En 2015, l'UE était le principal fournisseur de la région, avec des flux massifs vers Israël, la Turquie, le Liban, la Libye et le Maghreb. En 2025, le Brésil a exporté à lui seul plus d'1 million de bovins, très majoritairement vers cette zone, avec la Turquie, le Maroc, l'Égypte et l'Irak en tête des acheteurs. "Depuis trois ans, on a eu une explosion des exportations depuis l'Amérique du Sud vers la Méditerranée", a résumé Bonnet.
L'écart de prix, moteur du basculement
Le principal moteur est le prix. Entre 2022 et 2025, le prix unitaire moyen des bovins vifs non reproducteurs exportés par l'UE a bondi de près de 531 €/tête, pour approcher 1 500 €/tête en 2025. Sur la même période, le prix à l'export du Brésil a baissé de 60 €/tête, celui de la Colombie de 35 €/tête et celui de l'Australie de 475 €/tête. Cet écart de compétitivité laisse peu de marges aux exportateurs européens sur des marchés composés en grande partie de pays à revenus intermédiaires attentifs aux prix.
L'exemple du Maroc est parlant. Jusqu'en 2022, ce pays n'importait quasiment que des bovins européens, principalement espagnols. En 2023 et 2024, les animaux européens dominaient encore, mais à des prix en forte hausse, de 800 à 1 500 €/tête. En 2025, le Maroc s'est tourné massivement vers le Brésil et l'Uruguay, ce qui a fait redescendre son prix moyen à l'import. Le Liban a suivi un chemin similaire, et la Turquie a réduit ses achats européens à quasiment zéro en raison de l'agressivité des tarifs sud-américains.
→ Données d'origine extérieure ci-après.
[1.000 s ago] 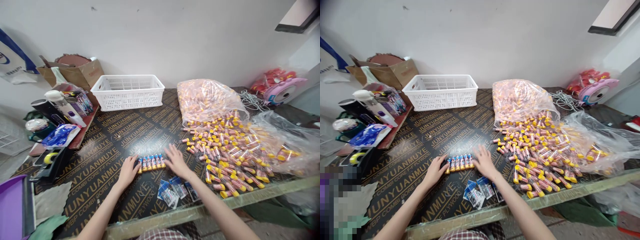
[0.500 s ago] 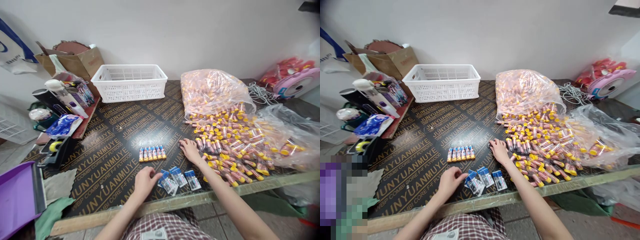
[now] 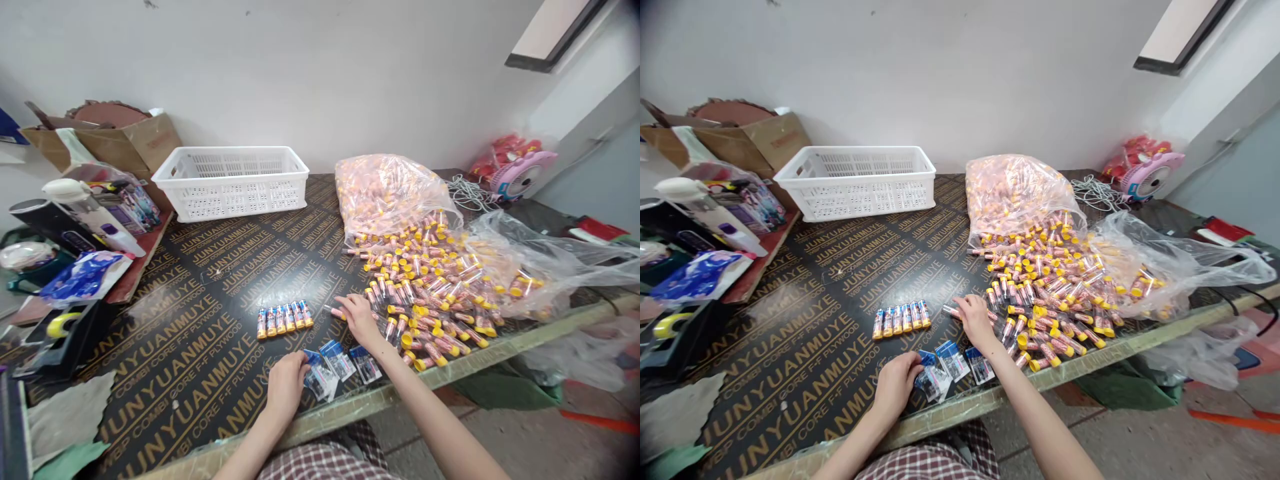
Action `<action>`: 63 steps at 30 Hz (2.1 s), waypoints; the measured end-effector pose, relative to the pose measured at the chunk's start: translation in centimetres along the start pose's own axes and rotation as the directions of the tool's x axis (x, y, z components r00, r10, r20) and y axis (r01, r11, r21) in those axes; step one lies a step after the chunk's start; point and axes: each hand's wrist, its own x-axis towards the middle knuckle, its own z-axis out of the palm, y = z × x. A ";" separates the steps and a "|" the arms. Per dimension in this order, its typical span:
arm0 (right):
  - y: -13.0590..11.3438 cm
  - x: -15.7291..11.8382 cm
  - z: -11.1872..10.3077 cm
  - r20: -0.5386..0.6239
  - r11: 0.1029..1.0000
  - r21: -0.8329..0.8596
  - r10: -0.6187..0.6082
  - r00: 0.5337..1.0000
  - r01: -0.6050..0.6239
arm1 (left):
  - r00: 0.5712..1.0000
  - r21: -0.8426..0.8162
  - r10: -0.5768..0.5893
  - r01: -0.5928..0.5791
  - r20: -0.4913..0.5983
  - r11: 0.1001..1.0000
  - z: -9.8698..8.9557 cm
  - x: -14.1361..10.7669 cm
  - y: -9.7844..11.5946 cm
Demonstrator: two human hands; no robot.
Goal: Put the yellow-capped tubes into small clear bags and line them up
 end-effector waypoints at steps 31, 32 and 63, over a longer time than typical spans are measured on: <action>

L'offre européenne se réduit, l'Australie recule
Les exportations totales de bovins vivants de l'UE vers les pays tiers sont tombées de plus de 700 000 têtes en 2024 à 500 000 en 2025. La Roumanie, l'Espagne et le Portugal tirent encore leur épingle du jeu, ainsi que dans une moindre mesure la Croatie et la Hongrie, tandis que la France et l'Irlande, exportateurs significatifs en 2015, se sont effondrés. Les bovins français ne peuvent plus partir vers les pays tiers depuis l'été dernier en raison de la DNC, a rappelé Bonnet. Il désigne le manque d'offre comme la cause principale du déclin européen : la demande interne maintient les bovins maigres sur le continent et soutient les prix.
L'Australie recule elle aussi. Deuxième exportateur mondial de bovins vivants il y a dix ans, le pays réduit ses envois sous la pression de l'opinion sur le bien-être animal et le transport maritime sur longues distances, et interdira à partir de 2028 les exportations d'ovins vivants par bateau. Les exportations australiennes de bovins vivants non reproducteurs sont passées de plus de 1,2 million de têtes en 2015 à environ 650 000 en 2025, concentrées sur l'Indonésie et, dans une moindre mesure, le Vietnam.
Risques pour 2026
Plusieurs facteurs pourraient recomposer les flux en 2026. Les prix mondiaux élevés des engrais pourraient freiner la production fourragère des pays importateurs et leur capacité à engraisser des animaux importés, même si l'Algérie pourrait tirer parti de la hausse des prix du gaz. Un fort El Niño attendu dans les prochaines semaines pourrait provoquer une sécheresse en Australie, en Inde et en Amérique du Sud, affectant le fourrage et les disponibilités à l'export. Les tensions au Moyen-Orient persistent, en particulier au Liban. Côté demande, Matras a souligné que le Hajj 2026 a accueilli davantage de pèlerins que l'an passé, un signal positif pour les importations de l'Arabie Saoudite, dont la demande de bovins vivants reste significative.